Data section
----

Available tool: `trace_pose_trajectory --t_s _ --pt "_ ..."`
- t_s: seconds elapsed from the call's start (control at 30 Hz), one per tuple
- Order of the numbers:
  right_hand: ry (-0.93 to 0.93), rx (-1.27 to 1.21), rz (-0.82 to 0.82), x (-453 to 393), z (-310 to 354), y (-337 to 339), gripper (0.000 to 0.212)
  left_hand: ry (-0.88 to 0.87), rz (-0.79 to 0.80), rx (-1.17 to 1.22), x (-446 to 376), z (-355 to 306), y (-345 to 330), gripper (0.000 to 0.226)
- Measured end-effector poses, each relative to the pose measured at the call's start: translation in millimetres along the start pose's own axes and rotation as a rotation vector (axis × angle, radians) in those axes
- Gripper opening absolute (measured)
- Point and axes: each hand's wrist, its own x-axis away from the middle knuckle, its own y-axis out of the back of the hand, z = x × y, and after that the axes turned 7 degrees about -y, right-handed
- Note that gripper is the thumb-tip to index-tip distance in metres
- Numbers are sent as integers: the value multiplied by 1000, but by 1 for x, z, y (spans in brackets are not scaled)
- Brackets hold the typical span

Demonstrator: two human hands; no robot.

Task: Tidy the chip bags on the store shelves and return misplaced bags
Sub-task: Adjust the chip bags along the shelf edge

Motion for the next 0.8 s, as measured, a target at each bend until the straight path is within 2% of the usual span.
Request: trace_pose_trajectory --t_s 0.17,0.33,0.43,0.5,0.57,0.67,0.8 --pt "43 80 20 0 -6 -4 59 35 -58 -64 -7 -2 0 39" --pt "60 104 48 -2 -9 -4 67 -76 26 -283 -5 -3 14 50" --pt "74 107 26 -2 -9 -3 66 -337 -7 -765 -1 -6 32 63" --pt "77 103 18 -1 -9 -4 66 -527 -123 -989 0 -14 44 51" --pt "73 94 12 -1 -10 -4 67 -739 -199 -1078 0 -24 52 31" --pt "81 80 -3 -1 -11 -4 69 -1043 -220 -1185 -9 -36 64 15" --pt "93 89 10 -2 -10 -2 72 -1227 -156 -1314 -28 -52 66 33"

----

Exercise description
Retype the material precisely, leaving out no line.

Answer space
Available tool: `trace_pose_trajectory --t_s _ --pt "_ ..."`
- t_s: seconds elapsed from the call's start (control at 30 Hz), one per tuple
- Order of the numbers:
  right_hand: ry (-0.93 to 0.93), rx (-1.27 to 1.21), rz (-0.82 to 0.82), x (-453 to 393), z (-310 to 354), y (-337 to 339), gripper (0.000 to 0.212)
  left_hand: ry (-0.88 to 0.87), rz (-0.79 to 0.80), rx (-1.17 to 1.22), x (-446 to 376), z (-355 to 306), y (-345 to 330), gripper (0.000 to 0.226)
- Measured end-effector poses, each relative to the pose measured at the call's start: translation in millimetres along the start pose's own axes and rotation as a rotation vector (axis × angle, radians) in those axes
- Gripper opening absolute (measured)
- Point and axes: each hand's wrist, its own x-axis away from the middle knuckle, its own y-axis out of the back of the hand, z = x × y, and after that the axes turned 7 degrees about -y, right-handed
- Note that gripper is the thumb-tip to index-tip distance in metres
- Numbers are sent as integers: the value multiplied by 1000, but by 1 for x, z, y (spans in brackets are not scaled)
- Brackets hold the typical span

Demonstrator: two human hands; no robot.

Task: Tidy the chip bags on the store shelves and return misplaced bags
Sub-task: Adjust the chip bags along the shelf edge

Motion for the next 0.8 s, as measured, a target at each bend until the straight path is within 2% of the usual span.
Request: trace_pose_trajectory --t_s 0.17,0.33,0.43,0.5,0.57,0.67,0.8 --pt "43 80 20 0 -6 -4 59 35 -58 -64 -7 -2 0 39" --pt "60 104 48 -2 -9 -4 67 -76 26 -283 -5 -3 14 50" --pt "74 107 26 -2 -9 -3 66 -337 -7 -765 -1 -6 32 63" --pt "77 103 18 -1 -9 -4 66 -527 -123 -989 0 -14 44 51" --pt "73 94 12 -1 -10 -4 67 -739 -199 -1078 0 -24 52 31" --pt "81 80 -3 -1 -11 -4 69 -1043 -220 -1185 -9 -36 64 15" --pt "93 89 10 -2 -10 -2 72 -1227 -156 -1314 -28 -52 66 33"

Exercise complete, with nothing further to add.